Auxílio-refeição: trabalhador ganha benefício mesmo sem trabalhar durante as férias
Decisão da Justiça do Rio Grande do Sul garante pagamento do auxílio-refeição durante as férias e inclui o benefício no cálculo do terço constitucional

Servidores públicos do Rio Grande do Sul passarão a receber o auxílio-refeição mesmo durante o período de férias.
A Turma de Uniformização da Fazenda Pública do Estado firmou esse entendimento ao julgar um Incidente de Uniformização de Jurisprudência, criado para resolver decisões judiciais divergentes sobre o mesmo tema.
Além disso, a decisão determinou que o auxílio-refeição integre a base de cálculo do terço constitucional de férias. Com isso, o benefício passa a compor a remuneração integral do servidor durante o período de descanso.
Auxílio-refeição: entendimento favorável aos servidores
O novo posicionamento atende a uma demanda defendida pelo Sindicato dos Servidores de Nível Superior do Poder Executivo do Rio Grande do Sul (Sintergs). A entidade representa mais de dez mil servidores em todo o estado.

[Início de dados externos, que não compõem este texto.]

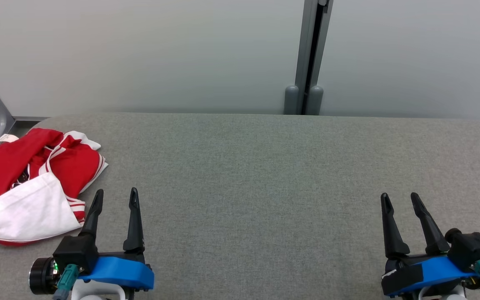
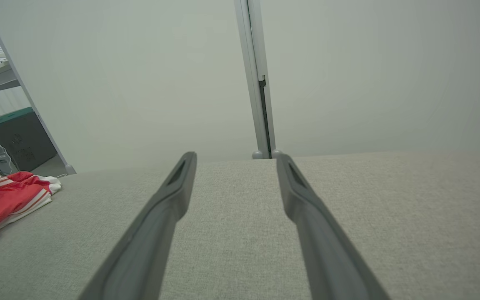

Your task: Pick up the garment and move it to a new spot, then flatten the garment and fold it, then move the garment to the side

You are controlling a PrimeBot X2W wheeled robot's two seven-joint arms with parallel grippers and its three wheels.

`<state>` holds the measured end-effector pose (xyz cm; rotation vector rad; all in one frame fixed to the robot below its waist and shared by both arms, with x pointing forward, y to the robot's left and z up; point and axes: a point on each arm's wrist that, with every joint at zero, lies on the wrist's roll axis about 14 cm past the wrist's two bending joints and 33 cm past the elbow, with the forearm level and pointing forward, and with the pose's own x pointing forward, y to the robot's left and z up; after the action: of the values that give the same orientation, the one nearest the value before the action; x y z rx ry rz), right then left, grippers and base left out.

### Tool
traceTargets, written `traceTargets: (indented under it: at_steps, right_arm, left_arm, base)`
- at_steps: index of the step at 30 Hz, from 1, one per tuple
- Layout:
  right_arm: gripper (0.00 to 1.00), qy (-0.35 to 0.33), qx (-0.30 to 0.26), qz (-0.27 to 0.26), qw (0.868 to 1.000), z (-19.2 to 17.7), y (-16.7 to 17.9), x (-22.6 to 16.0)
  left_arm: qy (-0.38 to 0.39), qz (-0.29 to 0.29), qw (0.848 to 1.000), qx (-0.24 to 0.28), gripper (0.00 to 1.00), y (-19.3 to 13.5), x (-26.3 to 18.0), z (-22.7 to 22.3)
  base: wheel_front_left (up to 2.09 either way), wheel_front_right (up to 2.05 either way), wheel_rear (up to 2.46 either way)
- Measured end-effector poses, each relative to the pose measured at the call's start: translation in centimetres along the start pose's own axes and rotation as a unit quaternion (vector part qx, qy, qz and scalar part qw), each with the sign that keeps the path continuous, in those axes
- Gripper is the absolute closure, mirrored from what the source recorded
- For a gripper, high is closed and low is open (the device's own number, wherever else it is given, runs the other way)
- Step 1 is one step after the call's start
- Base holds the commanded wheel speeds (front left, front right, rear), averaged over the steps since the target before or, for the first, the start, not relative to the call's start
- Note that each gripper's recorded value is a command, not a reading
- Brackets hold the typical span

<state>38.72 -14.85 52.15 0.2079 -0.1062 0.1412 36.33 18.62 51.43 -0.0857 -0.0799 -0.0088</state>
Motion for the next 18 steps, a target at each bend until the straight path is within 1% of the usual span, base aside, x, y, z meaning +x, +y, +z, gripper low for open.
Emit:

Segundo o sindicato, o reconhecimento do direito corrige uma distorção histórica. Por isso, o Sintergs já orienta seus filiados sobre os procedimentos necessários para assegurar a aplicação da decisão.
No entanto, o processo ainda não transitou em julgado. Enquanto isso, a Procuradoria-Geral do Estado segue acompanhando o andamento da ação.

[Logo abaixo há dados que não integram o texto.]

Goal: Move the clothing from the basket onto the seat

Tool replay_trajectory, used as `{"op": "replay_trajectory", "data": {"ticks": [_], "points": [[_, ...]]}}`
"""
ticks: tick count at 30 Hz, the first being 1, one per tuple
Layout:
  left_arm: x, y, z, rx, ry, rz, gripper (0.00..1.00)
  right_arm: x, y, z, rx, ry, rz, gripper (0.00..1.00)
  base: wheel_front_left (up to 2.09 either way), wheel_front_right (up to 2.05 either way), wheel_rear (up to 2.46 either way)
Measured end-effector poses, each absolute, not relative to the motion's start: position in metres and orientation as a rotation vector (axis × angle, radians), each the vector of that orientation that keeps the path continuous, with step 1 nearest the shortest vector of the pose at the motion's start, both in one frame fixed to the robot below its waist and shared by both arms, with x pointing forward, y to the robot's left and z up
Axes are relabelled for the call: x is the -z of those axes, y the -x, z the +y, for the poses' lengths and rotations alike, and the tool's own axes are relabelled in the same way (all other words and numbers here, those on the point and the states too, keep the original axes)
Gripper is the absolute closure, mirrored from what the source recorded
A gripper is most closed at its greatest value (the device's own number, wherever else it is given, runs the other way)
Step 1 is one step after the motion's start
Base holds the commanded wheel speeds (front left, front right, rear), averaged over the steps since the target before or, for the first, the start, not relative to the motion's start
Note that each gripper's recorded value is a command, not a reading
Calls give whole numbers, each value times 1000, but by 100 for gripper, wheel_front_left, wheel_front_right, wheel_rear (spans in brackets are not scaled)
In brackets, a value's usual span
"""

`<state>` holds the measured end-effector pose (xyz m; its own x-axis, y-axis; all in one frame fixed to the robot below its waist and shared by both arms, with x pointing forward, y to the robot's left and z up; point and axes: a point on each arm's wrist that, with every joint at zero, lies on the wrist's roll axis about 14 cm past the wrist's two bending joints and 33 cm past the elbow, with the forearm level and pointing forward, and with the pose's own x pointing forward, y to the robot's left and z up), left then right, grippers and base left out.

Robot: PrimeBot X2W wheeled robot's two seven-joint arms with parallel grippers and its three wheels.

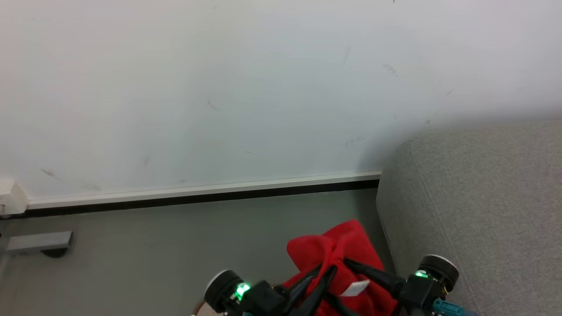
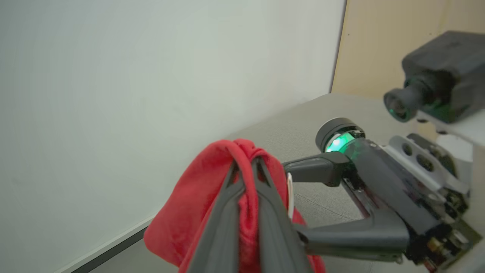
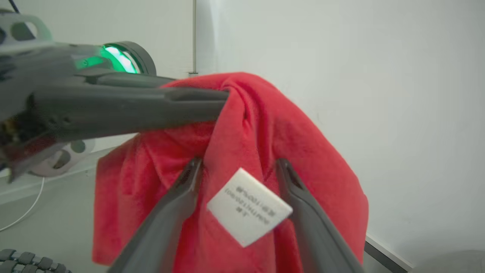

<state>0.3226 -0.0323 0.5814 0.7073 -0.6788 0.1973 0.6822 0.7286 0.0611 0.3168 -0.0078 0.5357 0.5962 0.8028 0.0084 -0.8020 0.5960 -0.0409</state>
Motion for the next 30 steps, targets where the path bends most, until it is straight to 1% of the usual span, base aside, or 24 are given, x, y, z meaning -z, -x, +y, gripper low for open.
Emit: {"op": "replay_trajectory", "data": {"ticks": [6,7,8,13,14,15,16,17,23,30], "points": [[-583,-308,-52,839,63,-191,100,-527,-315,-8,-939,32,10,0,0,0,0],[-582,-307,-53,847,67,-187,100,-526,-314,-9,-940,30,16,55,0,0,0],[-582,-307,-54,852,71,-182,100,-525,-314,-9,-939,24,22,100,0,0,0],[-579,-307,-55,861,74,-170,100,-524,-318,-15,-911,-17,37,100,0,0,0],[-578,-308,-55,859,72,-168,82,-525,-320,-18,-900,-21,36,100,0,0,0],[-576,-309,-54,854,70,-166,59,-526,-323,-22,-887,-26,34,100,0,0,0],[-575,-311,-53,848,68,-163,33,-526,-325,-26,-874,-28,33,100,0,0,0],[-574,-312,-52,843,66,-161,0,-527,-327,-30,-862,-32,32,100,0,0,0],[-559,-319,-49,830,49,-131,0,-530,-340,-63,-751,-42,15,100,0,0,0],[-545,-320,-66,878,64,-103,0,-532,-346,-113,-594,-50,-5,100,0,0,0]]}}
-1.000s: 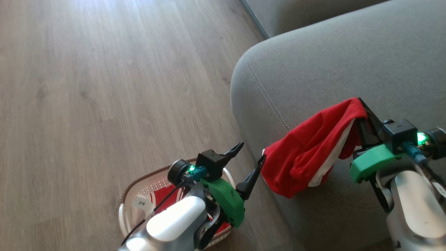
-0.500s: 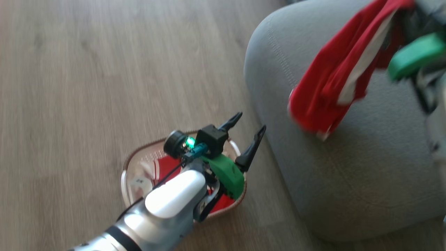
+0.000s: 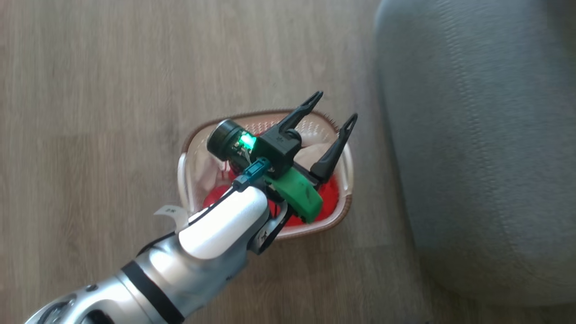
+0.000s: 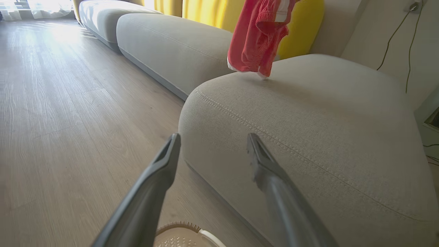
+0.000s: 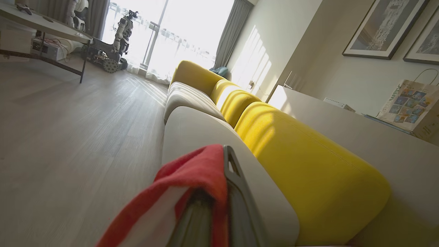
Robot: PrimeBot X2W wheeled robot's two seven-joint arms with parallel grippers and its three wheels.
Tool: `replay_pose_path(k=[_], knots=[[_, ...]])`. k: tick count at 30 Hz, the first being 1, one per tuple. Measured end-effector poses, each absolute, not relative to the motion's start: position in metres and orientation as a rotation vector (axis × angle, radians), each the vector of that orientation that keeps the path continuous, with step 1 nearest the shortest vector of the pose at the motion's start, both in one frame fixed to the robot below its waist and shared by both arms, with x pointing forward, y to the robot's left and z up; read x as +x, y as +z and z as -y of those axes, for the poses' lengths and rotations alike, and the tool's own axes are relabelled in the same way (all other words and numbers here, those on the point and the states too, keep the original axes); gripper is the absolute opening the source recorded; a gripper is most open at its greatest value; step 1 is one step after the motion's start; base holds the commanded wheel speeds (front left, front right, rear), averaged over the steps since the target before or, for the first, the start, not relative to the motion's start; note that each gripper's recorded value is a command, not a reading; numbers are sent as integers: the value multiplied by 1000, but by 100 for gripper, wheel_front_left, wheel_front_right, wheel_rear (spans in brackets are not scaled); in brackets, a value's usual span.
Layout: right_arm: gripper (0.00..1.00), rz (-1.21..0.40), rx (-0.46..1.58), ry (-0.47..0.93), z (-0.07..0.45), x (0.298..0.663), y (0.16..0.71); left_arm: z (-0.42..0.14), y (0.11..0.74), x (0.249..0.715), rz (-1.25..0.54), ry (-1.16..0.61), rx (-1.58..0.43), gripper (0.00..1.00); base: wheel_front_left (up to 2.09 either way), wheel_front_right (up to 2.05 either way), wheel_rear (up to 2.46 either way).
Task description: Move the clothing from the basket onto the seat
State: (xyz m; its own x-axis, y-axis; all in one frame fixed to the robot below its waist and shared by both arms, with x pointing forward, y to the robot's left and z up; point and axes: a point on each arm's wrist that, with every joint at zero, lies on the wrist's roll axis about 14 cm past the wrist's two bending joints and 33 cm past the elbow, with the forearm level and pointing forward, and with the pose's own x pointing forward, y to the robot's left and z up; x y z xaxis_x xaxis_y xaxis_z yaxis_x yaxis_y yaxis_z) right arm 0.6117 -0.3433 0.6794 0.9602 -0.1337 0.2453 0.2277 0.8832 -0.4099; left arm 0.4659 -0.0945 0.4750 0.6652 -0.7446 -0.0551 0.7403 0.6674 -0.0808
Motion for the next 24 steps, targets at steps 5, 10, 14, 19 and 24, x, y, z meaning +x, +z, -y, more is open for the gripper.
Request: replay_pose_path(k=[5, 10, 14, 19, 24], knots=[[0, 87, -408, -208, 349, 640, 616, 81, 459, 478, -109, -804, -57, 100, 0, 0, 0], [0, -86, -340, -190, 339, 647, 522, 65, 435, 483, -163, -763, -56, 100, 0, 0, 0], [0, -261, -296, -177, 332, 626, 441, 56, 422, 484, -190, -748, -45, 100, 0, 0, 0], [0, -367, -274, -181, 330, 602, 399, 55, 418, 484, -195, -748, -39, 100, 0, 0, 0], [40, -365, -280, -180, 328, 594, 398, 58, 421, 484, -186, -752, -35, 100, 0, 0, 0]])
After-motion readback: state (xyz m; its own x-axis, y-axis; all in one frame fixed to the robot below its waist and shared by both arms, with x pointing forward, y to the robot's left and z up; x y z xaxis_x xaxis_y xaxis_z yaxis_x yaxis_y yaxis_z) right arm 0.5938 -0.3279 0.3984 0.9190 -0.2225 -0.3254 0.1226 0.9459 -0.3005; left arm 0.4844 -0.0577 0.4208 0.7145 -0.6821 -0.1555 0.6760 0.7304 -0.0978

Divergência entre governo e sindicato
O governo do Rio Grande do Sul sustenta a validade da Lei Estadual nº 16.041, de 2023. Essa norma previa o pagamento do auxílio-refeição apenas nos dias efetivamente trabalhados.

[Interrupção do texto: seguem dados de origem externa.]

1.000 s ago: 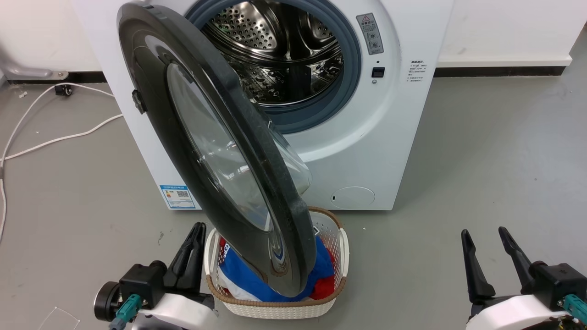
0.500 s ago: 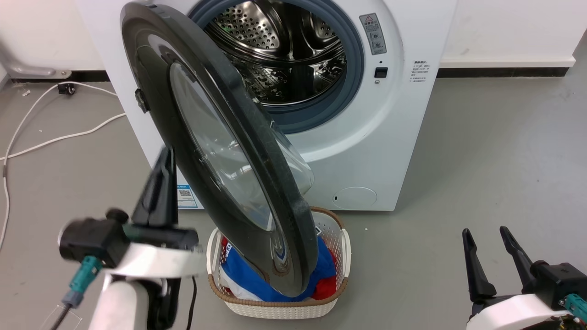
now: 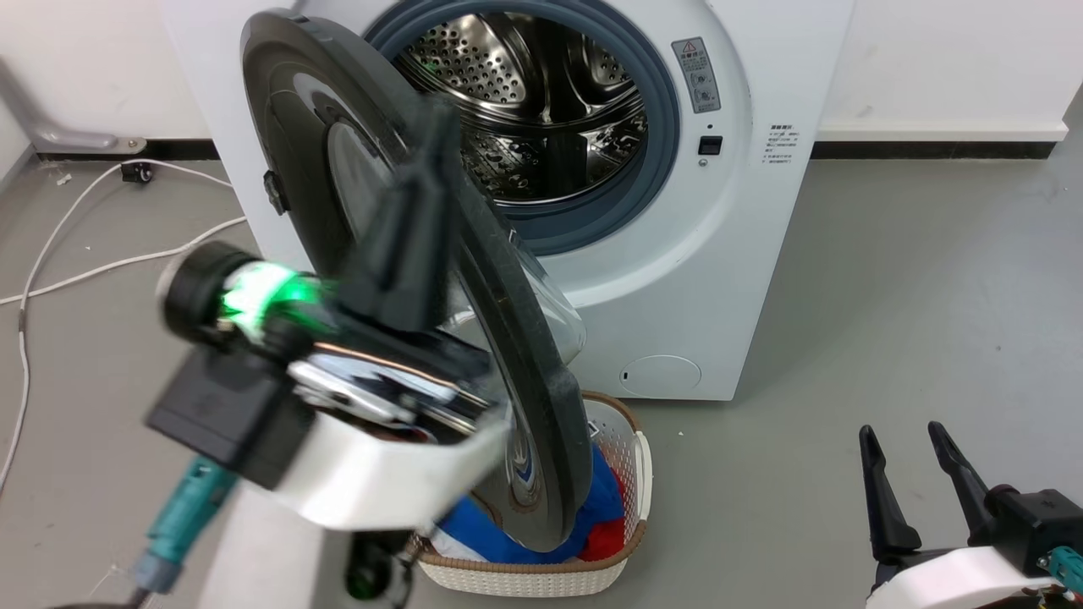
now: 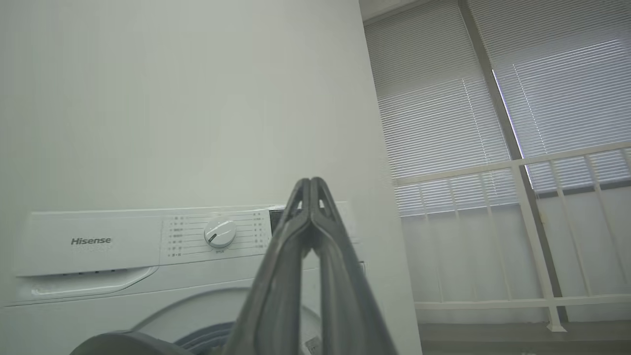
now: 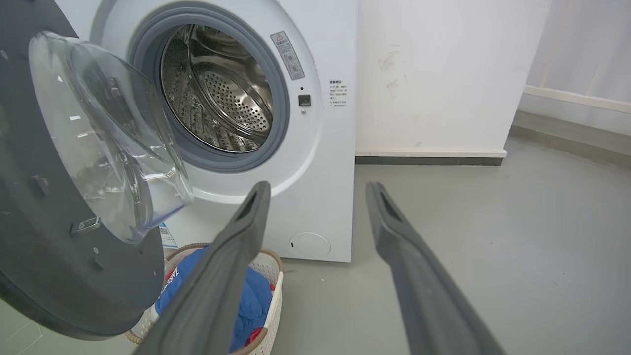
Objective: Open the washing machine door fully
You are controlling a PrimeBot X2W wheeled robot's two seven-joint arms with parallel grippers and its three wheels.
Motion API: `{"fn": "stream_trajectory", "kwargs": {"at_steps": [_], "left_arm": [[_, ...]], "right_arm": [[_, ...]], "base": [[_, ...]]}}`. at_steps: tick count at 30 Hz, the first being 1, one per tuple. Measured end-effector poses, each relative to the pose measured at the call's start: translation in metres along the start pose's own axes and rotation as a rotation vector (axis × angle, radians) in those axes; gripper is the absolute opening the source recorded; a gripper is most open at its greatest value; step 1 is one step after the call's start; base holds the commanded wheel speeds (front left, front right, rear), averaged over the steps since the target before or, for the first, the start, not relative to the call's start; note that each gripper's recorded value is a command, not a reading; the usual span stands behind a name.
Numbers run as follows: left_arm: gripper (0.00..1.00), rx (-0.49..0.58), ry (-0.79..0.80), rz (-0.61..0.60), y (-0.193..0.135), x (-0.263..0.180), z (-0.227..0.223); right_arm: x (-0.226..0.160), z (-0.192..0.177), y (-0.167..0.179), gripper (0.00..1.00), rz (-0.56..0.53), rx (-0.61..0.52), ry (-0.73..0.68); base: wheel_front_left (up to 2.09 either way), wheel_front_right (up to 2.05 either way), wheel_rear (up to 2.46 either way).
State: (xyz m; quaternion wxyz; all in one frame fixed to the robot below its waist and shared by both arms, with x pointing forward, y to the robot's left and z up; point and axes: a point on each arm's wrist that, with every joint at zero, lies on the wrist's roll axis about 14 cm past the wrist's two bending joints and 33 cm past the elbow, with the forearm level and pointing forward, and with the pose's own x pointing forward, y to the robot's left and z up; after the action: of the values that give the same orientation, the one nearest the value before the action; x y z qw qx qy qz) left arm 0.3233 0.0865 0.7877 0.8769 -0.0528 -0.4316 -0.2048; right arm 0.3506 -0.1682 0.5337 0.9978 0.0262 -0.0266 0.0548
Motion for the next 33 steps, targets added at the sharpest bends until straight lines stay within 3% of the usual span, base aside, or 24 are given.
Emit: {"fn": "stream_trajectory", "kwargs": {"at_steps": [3,4,10,15,21,33], "left_arm": [[0.00,-0.072,0.017,-0.074,-0.029,0.003,0.001],[0.00,-0.217,0.172,-0.196,-0.082,-0.013,-0.024],[0.00,-0.378,0.454,-0.285,-0.132,-0.060,-0.070],[0.00,-0.449,0.725,-0.320,-0.157,-0.118,-0.116],[0.00,-0.437,0.889,-0.250,-0.148,-0.156,-0.157],[0.00,-0.353,0.866,-0.037,-0.089,-0.137,-0.197]], "right_arm": [[-0.002,-0.001,-0.001,1.00,-0.004,0.000,0.004],[-0.004,-0.002,-0.002,1.00,-0.007,-0.001,0.009],[-0.006,-0.004,-0.003,1.00,-0.008,-0.015,0.024],[-0.008,-0.007,-0.003,1.00,-0.010,-0.018,0.037],[-0.008,-0.010,-0.004,1.00,-0.014,-0.017,0.044],[-0.008,-0.016,-0.008,1.00,-0.030,-0.012,0.060]], "base": [[0.00,0.00,0.00],[0.00,0.00,0.00],[0.00,0.00,0.00],[0.00,0.00,0.00],[0.00,0.00,0.00],[0.00,0.00,0.00]]}}
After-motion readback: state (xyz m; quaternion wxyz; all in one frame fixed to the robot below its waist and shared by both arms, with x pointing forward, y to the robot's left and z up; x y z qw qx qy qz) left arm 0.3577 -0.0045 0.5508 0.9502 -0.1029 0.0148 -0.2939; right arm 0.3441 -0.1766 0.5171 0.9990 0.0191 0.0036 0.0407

Por outro lado, o sindicato defende que as férias representam período de efetivo exercício. Essa divergência gerou decisões conflitantes nas Turmas Recursais da Fazenda Pública. Diante disso, a Justiça instaurou o incidente de uniformização para padronizar o entendimento.
O que diz a decisão judicial
A relatora do caso, juíza Márcia Regina Frigeri, destacou que tanto a legislação estadual quanto a Constituição Federal tratam as férias como tempo de trabalho para fins remuneratórios.
Segundo o voto, o servidor em férias deve receber remuneração equivalente àquela paga durante o exercício normal das funções. Dessa forma, todas as parcelas habituais precisam ser mantidas no período de descanso.
Assim, o entendimento inclui o auxílio-refeição entre os valores devidos, mesmo sem a prestação de serviço durante as férias.
Impacto para os servidores públicos
Com a decisão, o auxílio-refeição passa a integrar o cálculo do terço constitucional de férias. Isso amplia o valor recebido pelo servidor no período de descanso.
Além disso, a definição da Turma de Uniformização passa a servir como referência obrigatória para casos semelhantes. Isso garante mais segurança jurídica e reduz o risco de novas interpretações divergentes.
O Sintergs classificou o resultado como um avanço relevante na defesa dos direitos dos servidores estaduais. A entidade avalia que a decisão fortalece a valorização do funcionalismo público no estado.